DIRECTIONS FOR THIS TASK ▸ Where does the string "wrist" occur in the records below? Copy every line that holds it.

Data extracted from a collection
────────────────────

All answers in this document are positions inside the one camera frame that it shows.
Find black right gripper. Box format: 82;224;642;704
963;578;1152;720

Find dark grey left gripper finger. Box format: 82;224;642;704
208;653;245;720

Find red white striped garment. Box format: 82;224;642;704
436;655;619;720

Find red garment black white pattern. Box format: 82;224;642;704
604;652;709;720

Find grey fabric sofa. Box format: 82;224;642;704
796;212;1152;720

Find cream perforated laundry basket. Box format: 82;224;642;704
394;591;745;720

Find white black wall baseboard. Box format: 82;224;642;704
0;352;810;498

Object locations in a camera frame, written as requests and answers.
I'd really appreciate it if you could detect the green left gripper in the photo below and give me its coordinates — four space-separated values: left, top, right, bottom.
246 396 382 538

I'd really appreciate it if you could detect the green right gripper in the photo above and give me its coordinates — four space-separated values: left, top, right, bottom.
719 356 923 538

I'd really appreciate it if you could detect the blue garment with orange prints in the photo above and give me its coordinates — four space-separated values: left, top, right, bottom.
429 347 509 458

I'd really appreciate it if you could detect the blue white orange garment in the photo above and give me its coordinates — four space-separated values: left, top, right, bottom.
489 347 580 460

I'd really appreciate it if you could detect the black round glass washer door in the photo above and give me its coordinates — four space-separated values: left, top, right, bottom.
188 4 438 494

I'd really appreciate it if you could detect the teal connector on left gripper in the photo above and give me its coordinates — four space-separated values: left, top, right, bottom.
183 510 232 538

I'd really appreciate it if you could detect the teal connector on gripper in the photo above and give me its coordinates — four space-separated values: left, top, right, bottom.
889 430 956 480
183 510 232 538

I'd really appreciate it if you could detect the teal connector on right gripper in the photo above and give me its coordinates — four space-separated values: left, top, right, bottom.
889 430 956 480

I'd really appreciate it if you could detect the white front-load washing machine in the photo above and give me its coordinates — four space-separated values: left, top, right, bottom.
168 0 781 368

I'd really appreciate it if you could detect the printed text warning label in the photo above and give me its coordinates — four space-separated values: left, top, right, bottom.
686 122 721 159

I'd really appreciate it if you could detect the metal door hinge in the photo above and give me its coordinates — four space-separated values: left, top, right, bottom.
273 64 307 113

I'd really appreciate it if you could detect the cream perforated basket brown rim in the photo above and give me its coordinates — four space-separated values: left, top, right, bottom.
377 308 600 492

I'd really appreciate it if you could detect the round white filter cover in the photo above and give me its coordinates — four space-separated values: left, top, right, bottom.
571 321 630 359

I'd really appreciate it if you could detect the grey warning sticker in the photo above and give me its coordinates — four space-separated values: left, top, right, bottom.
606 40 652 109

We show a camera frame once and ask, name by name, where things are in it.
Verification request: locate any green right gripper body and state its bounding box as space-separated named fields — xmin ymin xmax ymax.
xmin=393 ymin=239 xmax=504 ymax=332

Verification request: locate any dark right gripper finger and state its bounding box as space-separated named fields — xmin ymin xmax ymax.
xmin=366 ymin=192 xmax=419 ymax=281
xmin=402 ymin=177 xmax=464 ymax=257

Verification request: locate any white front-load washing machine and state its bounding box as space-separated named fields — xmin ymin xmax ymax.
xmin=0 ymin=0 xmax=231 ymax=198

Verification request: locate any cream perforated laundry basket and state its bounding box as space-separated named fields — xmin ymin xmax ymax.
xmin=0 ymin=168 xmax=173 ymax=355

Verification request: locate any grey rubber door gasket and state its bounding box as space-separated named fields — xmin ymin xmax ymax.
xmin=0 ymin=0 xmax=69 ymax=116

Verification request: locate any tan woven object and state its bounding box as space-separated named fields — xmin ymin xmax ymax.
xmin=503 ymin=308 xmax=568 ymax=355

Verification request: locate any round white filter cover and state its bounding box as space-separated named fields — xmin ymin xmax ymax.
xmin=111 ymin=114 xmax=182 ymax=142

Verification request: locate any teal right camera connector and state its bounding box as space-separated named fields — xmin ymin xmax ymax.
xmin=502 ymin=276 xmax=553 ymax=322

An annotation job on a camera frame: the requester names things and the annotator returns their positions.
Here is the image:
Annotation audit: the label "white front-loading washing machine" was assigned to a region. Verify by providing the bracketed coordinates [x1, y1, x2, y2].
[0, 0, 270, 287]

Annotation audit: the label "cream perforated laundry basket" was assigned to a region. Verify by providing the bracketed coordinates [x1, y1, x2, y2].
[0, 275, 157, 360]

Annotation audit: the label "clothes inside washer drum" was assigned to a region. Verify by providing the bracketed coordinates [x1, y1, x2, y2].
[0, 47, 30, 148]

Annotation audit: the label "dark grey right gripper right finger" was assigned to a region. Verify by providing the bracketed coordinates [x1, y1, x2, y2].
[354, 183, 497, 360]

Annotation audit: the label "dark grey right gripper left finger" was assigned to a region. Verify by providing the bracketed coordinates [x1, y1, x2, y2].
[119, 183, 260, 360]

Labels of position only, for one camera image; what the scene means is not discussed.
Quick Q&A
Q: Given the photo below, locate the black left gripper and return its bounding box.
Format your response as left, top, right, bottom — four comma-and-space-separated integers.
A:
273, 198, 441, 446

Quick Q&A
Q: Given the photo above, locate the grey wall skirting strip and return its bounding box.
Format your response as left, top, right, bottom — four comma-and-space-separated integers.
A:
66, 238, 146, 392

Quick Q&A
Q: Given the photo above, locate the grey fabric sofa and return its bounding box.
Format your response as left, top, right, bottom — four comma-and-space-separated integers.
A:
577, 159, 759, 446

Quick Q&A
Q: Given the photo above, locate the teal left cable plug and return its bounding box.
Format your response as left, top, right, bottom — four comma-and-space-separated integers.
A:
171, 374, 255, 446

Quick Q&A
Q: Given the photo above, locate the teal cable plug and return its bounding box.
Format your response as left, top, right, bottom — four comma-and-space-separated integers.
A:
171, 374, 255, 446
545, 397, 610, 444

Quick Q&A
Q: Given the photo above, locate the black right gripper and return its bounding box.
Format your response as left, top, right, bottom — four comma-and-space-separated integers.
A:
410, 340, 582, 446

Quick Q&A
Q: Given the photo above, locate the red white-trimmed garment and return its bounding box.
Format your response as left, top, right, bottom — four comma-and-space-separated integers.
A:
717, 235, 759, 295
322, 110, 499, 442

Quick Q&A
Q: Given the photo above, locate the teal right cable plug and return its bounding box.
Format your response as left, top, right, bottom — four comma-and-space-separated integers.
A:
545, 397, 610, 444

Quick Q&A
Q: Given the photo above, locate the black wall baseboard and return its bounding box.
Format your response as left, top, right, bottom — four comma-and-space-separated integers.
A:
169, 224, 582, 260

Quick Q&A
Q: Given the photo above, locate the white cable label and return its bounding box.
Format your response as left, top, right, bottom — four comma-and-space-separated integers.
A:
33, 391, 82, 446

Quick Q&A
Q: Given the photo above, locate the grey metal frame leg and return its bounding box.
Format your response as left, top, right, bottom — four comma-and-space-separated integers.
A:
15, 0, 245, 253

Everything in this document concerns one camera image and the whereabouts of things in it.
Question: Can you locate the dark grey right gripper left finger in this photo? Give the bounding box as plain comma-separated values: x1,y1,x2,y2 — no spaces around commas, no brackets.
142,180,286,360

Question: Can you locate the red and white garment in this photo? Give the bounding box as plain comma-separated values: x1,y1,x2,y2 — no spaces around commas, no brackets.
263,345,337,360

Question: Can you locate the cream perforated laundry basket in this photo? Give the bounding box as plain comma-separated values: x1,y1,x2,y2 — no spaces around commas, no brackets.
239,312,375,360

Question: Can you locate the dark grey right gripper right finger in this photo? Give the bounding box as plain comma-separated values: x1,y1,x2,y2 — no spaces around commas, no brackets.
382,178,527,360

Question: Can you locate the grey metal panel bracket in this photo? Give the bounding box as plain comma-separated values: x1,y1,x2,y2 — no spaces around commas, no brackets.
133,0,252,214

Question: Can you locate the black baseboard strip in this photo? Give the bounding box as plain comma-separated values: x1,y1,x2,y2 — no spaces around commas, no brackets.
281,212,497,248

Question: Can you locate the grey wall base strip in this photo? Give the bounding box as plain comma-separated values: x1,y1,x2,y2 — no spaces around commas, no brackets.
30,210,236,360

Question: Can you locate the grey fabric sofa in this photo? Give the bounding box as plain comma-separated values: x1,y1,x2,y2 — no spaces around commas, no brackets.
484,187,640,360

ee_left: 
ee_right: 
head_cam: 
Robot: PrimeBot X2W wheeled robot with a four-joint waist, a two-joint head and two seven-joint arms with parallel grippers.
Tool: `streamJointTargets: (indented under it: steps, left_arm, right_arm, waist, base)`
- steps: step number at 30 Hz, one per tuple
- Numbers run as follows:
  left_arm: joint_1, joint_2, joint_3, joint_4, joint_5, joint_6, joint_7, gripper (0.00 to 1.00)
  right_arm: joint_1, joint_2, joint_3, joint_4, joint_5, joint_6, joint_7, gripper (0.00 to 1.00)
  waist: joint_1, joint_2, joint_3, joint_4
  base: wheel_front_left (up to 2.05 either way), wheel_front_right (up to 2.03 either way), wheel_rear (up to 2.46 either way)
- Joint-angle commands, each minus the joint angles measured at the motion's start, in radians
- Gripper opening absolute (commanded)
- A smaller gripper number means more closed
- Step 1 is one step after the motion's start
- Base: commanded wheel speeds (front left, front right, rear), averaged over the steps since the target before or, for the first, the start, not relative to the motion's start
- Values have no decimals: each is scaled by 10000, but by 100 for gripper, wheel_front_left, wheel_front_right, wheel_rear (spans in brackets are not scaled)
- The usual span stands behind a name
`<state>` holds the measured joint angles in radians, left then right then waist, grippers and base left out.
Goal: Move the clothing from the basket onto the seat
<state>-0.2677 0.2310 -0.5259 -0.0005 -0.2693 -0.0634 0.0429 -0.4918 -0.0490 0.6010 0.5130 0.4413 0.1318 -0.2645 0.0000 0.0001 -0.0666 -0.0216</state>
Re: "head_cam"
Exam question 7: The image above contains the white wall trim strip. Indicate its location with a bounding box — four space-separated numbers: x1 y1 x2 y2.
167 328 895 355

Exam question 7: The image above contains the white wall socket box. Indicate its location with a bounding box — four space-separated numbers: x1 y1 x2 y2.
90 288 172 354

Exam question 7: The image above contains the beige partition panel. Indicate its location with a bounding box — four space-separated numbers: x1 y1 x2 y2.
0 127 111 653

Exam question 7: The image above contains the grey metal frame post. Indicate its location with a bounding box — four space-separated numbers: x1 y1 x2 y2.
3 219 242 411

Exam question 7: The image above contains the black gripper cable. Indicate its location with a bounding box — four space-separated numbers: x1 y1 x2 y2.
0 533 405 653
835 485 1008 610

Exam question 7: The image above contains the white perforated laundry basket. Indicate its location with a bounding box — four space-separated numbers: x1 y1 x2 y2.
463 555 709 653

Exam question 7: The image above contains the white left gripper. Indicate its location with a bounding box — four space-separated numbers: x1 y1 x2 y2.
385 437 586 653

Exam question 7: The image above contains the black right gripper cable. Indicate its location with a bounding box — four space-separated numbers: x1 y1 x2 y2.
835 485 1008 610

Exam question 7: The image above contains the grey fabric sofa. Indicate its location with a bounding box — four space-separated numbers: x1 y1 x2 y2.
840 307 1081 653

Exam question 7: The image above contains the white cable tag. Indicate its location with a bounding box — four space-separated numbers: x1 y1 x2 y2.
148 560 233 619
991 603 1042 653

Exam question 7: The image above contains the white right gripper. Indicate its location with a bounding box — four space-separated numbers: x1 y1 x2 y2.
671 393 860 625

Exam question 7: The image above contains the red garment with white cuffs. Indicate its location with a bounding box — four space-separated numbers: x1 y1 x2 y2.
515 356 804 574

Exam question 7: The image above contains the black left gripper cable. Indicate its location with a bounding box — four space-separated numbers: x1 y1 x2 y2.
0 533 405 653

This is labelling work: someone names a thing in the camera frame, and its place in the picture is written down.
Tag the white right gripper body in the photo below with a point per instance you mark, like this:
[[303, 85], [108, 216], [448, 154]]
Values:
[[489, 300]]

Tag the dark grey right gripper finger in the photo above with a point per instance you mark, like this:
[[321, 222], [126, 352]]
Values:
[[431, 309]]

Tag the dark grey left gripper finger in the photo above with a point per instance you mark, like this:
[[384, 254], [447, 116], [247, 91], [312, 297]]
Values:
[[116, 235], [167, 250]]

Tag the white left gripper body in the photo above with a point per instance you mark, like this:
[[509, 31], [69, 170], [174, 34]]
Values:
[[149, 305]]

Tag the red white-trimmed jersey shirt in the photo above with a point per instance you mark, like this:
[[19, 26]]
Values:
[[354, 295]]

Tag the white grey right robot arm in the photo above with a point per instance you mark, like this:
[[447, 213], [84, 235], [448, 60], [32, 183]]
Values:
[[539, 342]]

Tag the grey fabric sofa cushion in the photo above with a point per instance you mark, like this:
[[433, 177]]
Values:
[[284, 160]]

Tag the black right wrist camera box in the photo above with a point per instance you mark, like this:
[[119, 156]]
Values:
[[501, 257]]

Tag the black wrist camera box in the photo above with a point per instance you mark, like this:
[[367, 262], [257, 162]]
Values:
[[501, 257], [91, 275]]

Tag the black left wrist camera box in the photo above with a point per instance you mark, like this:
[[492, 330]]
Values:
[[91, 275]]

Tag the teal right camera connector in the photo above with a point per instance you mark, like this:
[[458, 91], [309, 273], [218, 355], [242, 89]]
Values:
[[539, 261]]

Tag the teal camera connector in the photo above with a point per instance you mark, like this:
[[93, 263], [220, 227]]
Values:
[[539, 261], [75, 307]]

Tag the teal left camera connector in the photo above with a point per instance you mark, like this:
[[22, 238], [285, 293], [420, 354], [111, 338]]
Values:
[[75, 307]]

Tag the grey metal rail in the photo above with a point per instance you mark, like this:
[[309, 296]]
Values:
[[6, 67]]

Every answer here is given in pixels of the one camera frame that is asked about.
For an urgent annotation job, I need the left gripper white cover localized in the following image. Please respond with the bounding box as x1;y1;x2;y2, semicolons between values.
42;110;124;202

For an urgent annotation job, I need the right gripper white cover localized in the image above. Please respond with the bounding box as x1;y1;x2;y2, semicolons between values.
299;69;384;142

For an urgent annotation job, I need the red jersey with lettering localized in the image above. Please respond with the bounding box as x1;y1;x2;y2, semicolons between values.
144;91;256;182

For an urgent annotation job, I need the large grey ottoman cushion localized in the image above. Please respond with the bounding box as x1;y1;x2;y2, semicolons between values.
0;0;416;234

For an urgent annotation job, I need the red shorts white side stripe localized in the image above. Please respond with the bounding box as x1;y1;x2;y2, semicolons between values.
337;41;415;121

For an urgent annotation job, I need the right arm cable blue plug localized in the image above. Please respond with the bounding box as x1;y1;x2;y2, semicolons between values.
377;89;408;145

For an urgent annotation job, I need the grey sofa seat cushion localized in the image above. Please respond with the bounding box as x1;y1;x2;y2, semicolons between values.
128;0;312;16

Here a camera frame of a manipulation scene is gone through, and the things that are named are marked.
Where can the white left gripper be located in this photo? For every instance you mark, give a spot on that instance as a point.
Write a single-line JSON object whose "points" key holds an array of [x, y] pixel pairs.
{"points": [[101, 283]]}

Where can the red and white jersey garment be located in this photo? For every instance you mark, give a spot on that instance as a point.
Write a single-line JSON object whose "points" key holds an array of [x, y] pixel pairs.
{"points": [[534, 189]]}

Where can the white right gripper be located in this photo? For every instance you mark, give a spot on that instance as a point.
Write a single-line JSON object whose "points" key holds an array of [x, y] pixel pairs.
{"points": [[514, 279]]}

────────────────────

RESPONSE FOR THIS EXERCISE ▸
Tag the black right wrist camera box in the photo above with a point per instance you mark, like this:
Tag the black wrist camera box in the photo above with a point per instance you mark, like this:
Tag the black left wrist camera box in the photo above with a point per instance you mark, like this:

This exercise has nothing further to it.